• [Exercise] Reproduce every record below exactly as it appears.

--- Records supplied Enclosed Below ---

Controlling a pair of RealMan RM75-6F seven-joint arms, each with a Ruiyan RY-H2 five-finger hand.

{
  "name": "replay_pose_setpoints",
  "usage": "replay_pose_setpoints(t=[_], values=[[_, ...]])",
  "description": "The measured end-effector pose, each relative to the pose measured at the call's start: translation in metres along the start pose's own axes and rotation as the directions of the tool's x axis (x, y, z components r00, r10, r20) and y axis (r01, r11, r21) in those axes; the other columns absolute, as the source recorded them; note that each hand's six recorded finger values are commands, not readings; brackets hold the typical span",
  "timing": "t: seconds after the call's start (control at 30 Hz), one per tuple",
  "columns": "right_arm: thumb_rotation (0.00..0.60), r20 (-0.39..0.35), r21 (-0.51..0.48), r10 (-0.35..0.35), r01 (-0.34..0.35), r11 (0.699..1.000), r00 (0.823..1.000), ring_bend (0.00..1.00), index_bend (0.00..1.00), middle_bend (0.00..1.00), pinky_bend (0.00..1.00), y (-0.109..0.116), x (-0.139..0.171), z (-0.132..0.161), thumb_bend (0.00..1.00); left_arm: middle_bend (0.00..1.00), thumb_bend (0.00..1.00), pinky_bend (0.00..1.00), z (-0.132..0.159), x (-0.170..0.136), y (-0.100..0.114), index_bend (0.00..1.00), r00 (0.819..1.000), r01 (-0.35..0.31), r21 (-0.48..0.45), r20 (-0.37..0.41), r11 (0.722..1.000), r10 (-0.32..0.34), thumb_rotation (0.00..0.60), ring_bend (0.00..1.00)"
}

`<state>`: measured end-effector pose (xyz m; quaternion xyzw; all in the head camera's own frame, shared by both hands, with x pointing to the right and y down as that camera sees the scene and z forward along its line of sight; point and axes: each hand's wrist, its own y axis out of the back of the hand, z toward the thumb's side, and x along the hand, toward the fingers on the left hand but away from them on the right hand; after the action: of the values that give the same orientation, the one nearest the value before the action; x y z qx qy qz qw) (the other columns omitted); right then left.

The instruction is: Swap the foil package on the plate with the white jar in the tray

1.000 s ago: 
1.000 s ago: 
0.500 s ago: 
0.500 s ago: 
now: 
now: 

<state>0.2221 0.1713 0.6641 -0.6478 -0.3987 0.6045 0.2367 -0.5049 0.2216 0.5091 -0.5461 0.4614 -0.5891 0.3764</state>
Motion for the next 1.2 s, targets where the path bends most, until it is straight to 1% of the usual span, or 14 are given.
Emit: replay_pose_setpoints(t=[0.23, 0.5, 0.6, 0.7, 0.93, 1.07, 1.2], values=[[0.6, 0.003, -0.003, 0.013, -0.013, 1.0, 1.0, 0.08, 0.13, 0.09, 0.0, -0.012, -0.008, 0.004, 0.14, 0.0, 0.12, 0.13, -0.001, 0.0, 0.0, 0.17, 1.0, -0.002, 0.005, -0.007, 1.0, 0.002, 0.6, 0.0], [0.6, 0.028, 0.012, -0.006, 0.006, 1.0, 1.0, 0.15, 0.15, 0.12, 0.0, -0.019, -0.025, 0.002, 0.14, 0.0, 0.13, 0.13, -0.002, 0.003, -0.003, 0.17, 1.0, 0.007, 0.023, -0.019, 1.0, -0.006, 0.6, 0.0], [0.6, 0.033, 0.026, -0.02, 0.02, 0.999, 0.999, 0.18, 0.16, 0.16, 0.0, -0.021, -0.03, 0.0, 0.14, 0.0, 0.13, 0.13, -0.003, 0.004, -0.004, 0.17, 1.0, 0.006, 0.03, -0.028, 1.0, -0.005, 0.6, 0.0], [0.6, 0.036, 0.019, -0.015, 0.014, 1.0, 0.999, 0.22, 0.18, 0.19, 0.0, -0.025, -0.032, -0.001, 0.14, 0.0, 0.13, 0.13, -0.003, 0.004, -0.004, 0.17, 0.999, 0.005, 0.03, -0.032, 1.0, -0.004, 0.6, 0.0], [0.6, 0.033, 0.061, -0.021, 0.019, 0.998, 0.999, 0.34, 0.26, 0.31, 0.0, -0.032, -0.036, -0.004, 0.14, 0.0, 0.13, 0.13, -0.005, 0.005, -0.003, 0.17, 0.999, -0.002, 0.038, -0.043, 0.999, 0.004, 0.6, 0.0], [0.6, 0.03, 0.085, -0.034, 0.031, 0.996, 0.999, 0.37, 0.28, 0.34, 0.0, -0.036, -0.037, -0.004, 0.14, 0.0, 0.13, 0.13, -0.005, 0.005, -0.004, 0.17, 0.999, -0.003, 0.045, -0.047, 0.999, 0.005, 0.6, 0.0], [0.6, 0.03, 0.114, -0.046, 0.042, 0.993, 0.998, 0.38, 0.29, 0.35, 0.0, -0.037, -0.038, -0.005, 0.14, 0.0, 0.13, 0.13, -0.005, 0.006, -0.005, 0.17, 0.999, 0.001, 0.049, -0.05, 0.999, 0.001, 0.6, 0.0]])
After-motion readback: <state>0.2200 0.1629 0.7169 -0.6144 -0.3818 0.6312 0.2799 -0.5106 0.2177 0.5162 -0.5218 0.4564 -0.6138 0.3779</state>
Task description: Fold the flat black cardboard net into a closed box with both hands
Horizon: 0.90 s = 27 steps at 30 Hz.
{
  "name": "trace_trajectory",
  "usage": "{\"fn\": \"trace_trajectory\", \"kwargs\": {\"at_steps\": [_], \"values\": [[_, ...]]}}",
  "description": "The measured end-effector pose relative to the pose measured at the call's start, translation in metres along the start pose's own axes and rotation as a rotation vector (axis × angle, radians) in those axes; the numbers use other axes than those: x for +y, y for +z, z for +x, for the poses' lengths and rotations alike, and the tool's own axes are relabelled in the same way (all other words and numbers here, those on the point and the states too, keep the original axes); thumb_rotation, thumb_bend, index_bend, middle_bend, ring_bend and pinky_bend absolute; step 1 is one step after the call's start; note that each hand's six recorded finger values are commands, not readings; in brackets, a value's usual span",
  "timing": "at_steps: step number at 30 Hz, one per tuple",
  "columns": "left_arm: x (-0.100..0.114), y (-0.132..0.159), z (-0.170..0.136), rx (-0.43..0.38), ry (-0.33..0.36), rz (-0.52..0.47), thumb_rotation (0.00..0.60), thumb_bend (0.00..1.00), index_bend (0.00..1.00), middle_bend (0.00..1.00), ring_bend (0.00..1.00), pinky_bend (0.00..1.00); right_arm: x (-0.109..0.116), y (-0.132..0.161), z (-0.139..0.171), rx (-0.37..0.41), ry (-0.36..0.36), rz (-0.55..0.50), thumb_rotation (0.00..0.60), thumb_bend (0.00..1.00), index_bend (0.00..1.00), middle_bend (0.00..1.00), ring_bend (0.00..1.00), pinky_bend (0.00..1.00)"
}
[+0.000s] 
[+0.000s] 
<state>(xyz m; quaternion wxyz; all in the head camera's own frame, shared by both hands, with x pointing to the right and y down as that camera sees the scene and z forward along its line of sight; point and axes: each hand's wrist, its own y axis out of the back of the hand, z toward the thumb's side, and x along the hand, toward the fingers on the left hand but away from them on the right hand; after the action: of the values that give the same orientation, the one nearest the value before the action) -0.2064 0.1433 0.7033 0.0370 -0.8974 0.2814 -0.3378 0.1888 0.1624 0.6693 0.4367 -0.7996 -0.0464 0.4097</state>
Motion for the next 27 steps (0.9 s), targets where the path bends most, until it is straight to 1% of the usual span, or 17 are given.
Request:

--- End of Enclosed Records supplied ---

• [Written solution]
Controlling a pair of RealMan RM75-6F seven-joint arms, each with a Ruiyan RY-H2 five-finger hand.

{
  "name": "replay_pose_setpoints",
  "usage": "replay_pose_setpoints(t=[_], values=[[_, ...]])",
  "description": "The measured end-effector pose, each relative to the pose measured at the call's start: translation in metres along the start pose's own axes and rotation as the directions of the tool's x axis (x, y, z components r00, r10, r20) and y axis (r01, r11, r21) in those axes; the other columns absolute, as the source recorded them; note that each hand's six recorded finger values are commands, not readings; brackets hold the typical span",
  "timing": "t: seconds after the call's start (control at 30 Hz), one per tuple",
  "columns": "right_arm: thumb_rotation (0.00..0.60), r20 (-0.39..0.35), r21 (-0.51..0.48), r10 (-0.35..0.35), r01 (-0.34..0.35), r11 (0.699..1.000), r00 (0.823..1.000), ring_bend (0.00..1.00), index_bend (0.00..1.00), middle_bend (0.00..1.00), pinky_bend (0.00..1.00), y (-0.109..0.116), x (-0.139..0.171), z (-0.132..0.161), thumb_bend (0.00..1.00); left_arm: middle_bend (0.00..1.00), thumb_bend (0.00..1.00), pinky_bend (0.00..1.00), z (-0.132..0.159), x (-0.170..0.136), y (-0.100..0.114), index_bend (0.00..1.00), r00 (0.819..1.000), r01 (-0.35..0.31), r21 (-0.48..0.45), r20 (-0.37..0.41), r11 (0.722..1.000), r10 (-0.32..0.34), thumb_rotation (0.00..0.60), ring_bend (0.00..1.00)"
}

`<state>`: measured end-effector pose (xyz m; quaternion xyzw; all in the head camera's own frame, shared by both hands, with x pointing to the right and y down as that camera sees the scene and z forward along its line of sight; point and axes: each hand's wrist, its own y axis out of the back of the hand, z toward the thumb's side, and x along the hand, toward the fingers on the left hand but away from them on the right hand; after the action: of the values that give the same orientation, the one nearest the value before the action; x y z qx qy qz qw) (the other columns omitted); right then left.

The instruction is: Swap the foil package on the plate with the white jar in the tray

1.000 s ago: 
1.000 s ago: 
0.500 s ago: 
0.500 s ago: 
now: 
now: 

<state>0.2221 0.1713 0.6641 -0.6478 -0.3987 0.6045 0.2367 -0.5049 0.2216 0.5091 -0.5461 0.4614 -0.5891 0.3764</state>
Motion for the next 1.2 s, targets where the path bends most, until it is straight to 1% of the usual span, or 14 are given.
Emit: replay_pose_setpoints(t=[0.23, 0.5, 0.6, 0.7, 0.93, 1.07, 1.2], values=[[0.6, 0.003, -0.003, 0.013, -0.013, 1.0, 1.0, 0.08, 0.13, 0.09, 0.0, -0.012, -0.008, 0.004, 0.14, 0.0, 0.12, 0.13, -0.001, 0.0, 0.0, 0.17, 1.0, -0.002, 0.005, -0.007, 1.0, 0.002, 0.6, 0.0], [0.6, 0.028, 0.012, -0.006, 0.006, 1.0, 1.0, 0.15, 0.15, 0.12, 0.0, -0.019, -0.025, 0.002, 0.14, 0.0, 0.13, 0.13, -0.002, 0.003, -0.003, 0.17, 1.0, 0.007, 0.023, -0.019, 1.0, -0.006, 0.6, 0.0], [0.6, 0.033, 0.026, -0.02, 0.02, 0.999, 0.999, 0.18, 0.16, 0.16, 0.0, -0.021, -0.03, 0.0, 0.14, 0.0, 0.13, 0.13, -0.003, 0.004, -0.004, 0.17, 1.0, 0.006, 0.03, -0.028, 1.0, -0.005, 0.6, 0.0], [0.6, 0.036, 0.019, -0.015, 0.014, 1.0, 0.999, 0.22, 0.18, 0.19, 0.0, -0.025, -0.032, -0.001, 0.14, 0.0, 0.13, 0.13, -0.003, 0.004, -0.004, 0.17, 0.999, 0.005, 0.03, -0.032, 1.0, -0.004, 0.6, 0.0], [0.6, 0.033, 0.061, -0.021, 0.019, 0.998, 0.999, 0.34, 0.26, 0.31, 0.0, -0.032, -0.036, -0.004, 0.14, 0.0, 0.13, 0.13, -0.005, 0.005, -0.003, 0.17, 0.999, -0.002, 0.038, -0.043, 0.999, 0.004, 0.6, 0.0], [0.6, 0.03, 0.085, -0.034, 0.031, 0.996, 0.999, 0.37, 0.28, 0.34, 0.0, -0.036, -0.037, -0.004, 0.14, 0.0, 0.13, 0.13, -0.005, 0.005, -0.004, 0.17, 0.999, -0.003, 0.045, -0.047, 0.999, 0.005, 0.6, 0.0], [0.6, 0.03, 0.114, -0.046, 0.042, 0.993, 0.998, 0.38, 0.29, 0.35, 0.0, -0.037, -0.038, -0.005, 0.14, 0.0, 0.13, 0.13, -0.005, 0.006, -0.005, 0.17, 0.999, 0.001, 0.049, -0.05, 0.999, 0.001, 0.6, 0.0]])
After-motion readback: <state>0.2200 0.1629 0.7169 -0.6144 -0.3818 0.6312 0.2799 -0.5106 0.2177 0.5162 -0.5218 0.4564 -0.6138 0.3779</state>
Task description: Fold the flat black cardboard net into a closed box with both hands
Horizon: 0.90 s = 27 steps at 30 Hz.
{
  "name": "trace_trajectory",
  "usage": "{\"fn\": \"trace_trajectory\", \"kwargs\": {\"at_steps\": [_], \"values\": [[_, ...]]}}",
  "description": "The measured end-effector pose relative to the pose measured at the call's start, translation in metres along the start pose's own axes and rotation as a rotation vector (axis × angle, radians) in those axes; the numbers use other axes than those: x for +y, y for +z, z for +x, for the poses' lengths and rotations alike, and the tool's own axes are relabelled in the same way (all other words and numbers here, those on the point and the states too, keep the original axes); thumb_rotation, thumb_bend, index_bend, middle_bend, ring_bend and pinky_bend absolute; step 1 is one step after the call's start; note that each hand's six recorded finger values are commands, not readings; in brackets, a value's usual span",
  "timing": "at_steps: step number at 30 Hz, one per tuple",
  "columns": "left_arm: x (-0.100..0.114), y (-0.132..0.159), z (-0.170..0.136), rx (-0.43..0.38), ry (-0.33..0.36), rz (-0.52..0.47), thumb_rotation (0.00..0.60), thumb_bend (0.00..1.00), index_bend (0.00..1.00), middle_bend (0.00..1.00), ring_bend (0.00..1.00), pinky_bend (0.00..1.00); right_arm: x (-0.109..0.116), y (-0.132..0.161), z (-0.139..0.171), rx (-0.37..0.41), ry (-0.36..0.36), rz (-0.55..0.50), thumb_rotation (0.00..0.60), thumb_bend (0.00..1.00), index_bend (0.00..1.00), middle_bend (0.00..1.00), ring_bend (0.00..1.00), pinky_bend (0.00..1.00)"
}
[+0.000s] 
[+0.000s] 
<state>(xyz m; quaternion wxyz; all in the head camera's own frame, shared by both hands, with x pointing to the right and y down as that camera sees the scene and z forward along its line of sight; point and axes: each hand's wrist, its own y axis out of the back of the hand, z toward the thumb's side, and x along the hand, toward the fingers on the left hand but away from them on the right hand; after the action: of the values that give the same orientation, the one nearest the value before the action) -0.2064 0.1433 0.7033 0.0370 -0.8974 0.2814 -0.3378 0.1888 0.1624 0.6693 0.4367 -0.7996 -0.0464 0.4097</state>
Motion for the next 27 steps (0.9 s), targets where the path bends most, until it is straight to 1% of the usual span, or 17 are given.
Request:

No more output is required for this exercise.